438.6 - “Toutes les romaines sont-elles pareilles?”
“Oh! à peu près!… Même si elles ne se font pas voir, elles font le mal”
“Quelles sont celles qui ne se font pas voir?”
“Celles qui sont venues chez Lazare à Pâque. Elles sont plus à l’écart… je veux dire qu’elles ne vont pas toujours aux banquets. Mais elles y vont pourtant toujours suffisamment pour que l’on puisse dire qu’elles sont impures.”
“Mais parles-tu ainsi parce que tu en es sûr, ou parce que tes préventions d’hébreux te font parler? Examine-toi, vraiment…”
“Voilà… à vrai dire… je ne sais pas… Je ne les ai plus vues dans les barques de ces dégoûtants… Mais elles vont en barque, la nuit, sur le lac.”
“Tu y vas, toi aussi.”
“Certainement! Quand je veux pêcher!”
“Il fait tellement chaud. Il n’y a que sur le lac, la nuit, qu’il fait frais, Ce sont tes paroles pendant le souper.”
“C’est vrai.”
“Et alors pourquoi ne pas penser que c’est pour ce motif qu’elles aussi y vont?”
L’homme se tait… Puis il dit:
“Il est tard. Les étoiles disent que c’est la seconde veille. Je me retire, Femme. Ne viens-tu pas?”
“Non, je reste ici en prière. Je sortirai de bonne heure. Ne t’étonne pas, si tu ne me trouves pas à l’aube.”
“Tu peux faire ce que tu veux. Anne! Allons! Au lit!”
Il secoue sa femme qui dort à poings fermés. Ils s’en vont.
438.7 - Marie reste seule… Elle s’agenouille et elle prie, elle prie… mais elle ne perd pas de vue les barques qui voguent, les barques des riches, celles qui s’en vont toutes illuminées au milieu des fleurs et des chants et des fumées de l’encens… En grand nombre, elles s’en vont, s’en vont, s’en vont vers l’orient. La distance les rend toutes petites, le bruit des chants n’arrive plus. Il reste une barque solitaire qui resplendit au large dans le miroir d’eau qu’éclaire la lune à son coucher devant Tibériade. Elle va et vient lentement… Marie l’observe jusqu’au moment où elle voit que sa proue se tourne vers le rivage.

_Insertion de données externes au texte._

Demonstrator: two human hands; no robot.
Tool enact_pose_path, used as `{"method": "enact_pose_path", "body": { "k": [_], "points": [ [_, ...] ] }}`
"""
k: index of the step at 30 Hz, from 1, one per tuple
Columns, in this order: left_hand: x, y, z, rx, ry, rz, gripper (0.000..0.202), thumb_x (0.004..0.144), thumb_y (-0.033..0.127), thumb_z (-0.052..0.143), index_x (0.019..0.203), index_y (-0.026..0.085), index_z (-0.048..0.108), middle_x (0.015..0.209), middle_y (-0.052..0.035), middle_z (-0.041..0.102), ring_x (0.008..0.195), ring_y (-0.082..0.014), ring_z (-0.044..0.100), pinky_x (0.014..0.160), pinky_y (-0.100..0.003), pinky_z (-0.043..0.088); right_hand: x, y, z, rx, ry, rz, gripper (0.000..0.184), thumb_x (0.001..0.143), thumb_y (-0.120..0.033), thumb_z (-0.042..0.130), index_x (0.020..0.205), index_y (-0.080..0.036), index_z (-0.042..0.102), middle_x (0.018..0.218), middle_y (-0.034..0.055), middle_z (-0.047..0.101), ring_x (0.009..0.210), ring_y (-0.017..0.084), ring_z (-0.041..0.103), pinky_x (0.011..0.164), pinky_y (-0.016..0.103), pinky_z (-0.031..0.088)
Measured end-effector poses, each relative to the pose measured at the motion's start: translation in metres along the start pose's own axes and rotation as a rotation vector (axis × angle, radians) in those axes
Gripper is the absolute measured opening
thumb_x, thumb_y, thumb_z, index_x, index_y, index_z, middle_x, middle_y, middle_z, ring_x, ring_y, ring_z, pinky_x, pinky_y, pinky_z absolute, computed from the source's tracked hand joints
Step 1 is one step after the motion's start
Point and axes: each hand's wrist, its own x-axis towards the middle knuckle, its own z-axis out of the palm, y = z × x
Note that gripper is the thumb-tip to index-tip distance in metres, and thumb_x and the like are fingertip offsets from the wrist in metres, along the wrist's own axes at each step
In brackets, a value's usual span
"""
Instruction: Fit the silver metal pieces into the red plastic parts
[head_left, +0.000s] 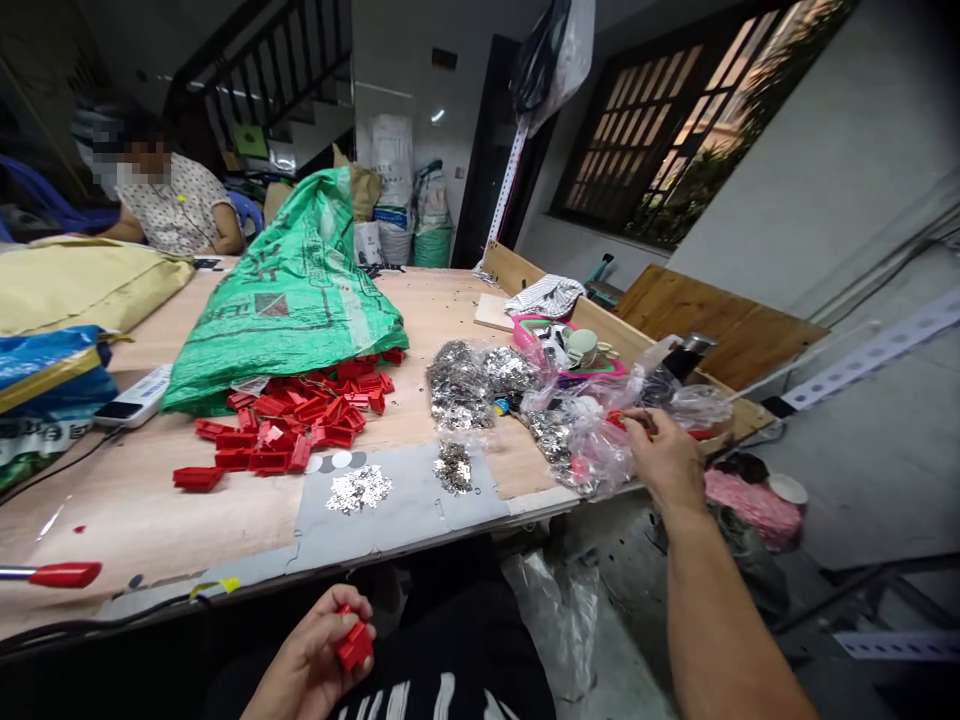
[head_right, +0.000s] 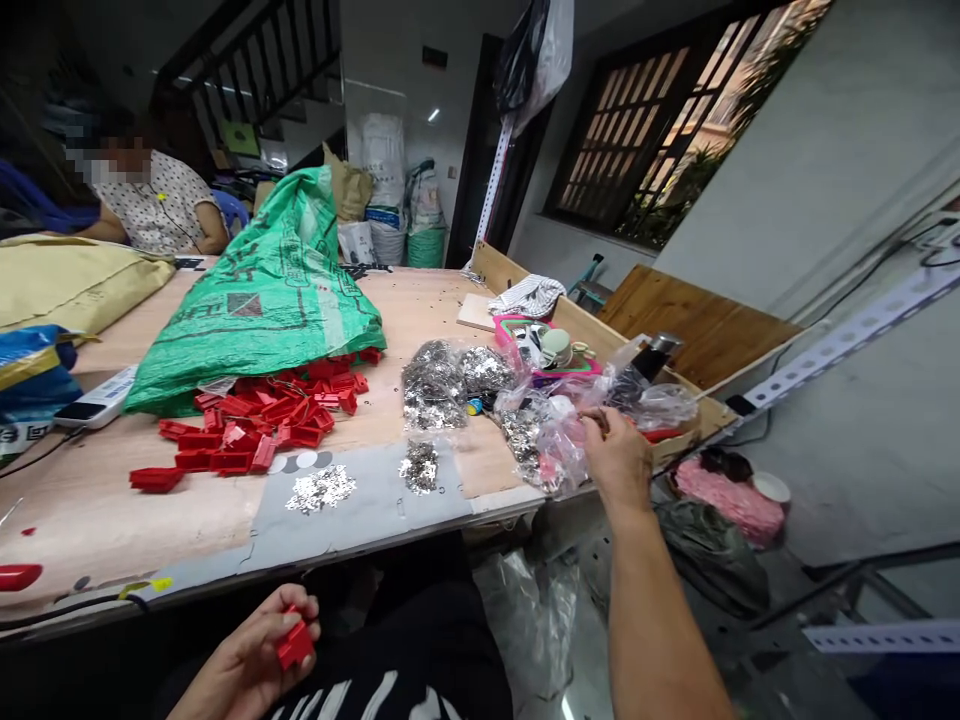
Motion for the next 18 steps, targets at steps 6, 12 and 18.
{"method": "enact_pose_path", "body": {
  "k": [6,12,18],
  "points": [
    [-0.004,0.0,0.004,0.014,-0.028,0.005,0.025,0.062,0.021,0.078,0.078,0.018,0.059,0.084,-0.0007,0.06,0.071,-0.0143,0.06,0.063,-0.027,0.048,0.007,0.02,0.004,-0.157,-0.063,-0.118,0.026,0.08,-0.033,0.048,0.087,-0.017,0.068,0.088,0.0118,0.066,0.082,0.026,0.06,0.075,0.036,0.045],
    [0.001,-0.003,0.005,0.043,-0.055,0.081,0.033,0.059,0.023,0.084,0.085,0.017,0.064,0.088,-0.0035,0.063,0.081,-0.0175,0.065,0.074,-0.027,0.049,-0.052,-0.048,0.046,0.158,-0.275,-0.329,0.025,0.088,-0.036,0.045,0.092,-0.02,0.064,0.092,0.0085,0.068,0.083,0.023,0.061,0.077,0.032,0.046],
    [0.001,-0.004,0.001,0.043,-0.053,0.11,0.039,0.056,0.02,0.086,0.088,0.018,0.064,0.084,-0.0026,0.064,0.086,-0.0195,0.067,0.076,-0.025,0.048,-0.109,-0.093,0.096,0.156,-0.725,-0.369,0.013,0.083,-0.027,0.052,0.087,-0.023,0.063,0.086,0.002,0.068,0.078,0.019,0.061,0.068,0.027,0.043]
  ]
}}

Alors Marie se lève en disant:
“Seigneur, aide-moi! Fais que ce soit…”
Puis elle descend, légère, le petit escalier, entre doucement dans une pièce dont la porte est entrouverte… À la blanche clarté de la lune, il est possible de distinguer un petit lit. Marie se penche sur lui et elle appelle:
“Marie! Marie! Réveille-toi! Nous partons!”
Marie d’Alphée s’éveille, et étourdie par le sommeil, elle demande en se frottant les yeux:
“C’est déjà l’heure de partir! Comme le jour s’est levé tôt!”
Elle est tellement abasourdie qu’elle ne se rend pas compte que ce n’est pas la clarté de l’aube mais la faible phosphorescence de la lune qui entre par la porte ouverte, Elle s’en aperçoit pourtant quand elle est dehors sur le coin de terre cultivée qui est devant la maison du batelier.
“Mais, il fait nuit!” s’écrie-t-elle.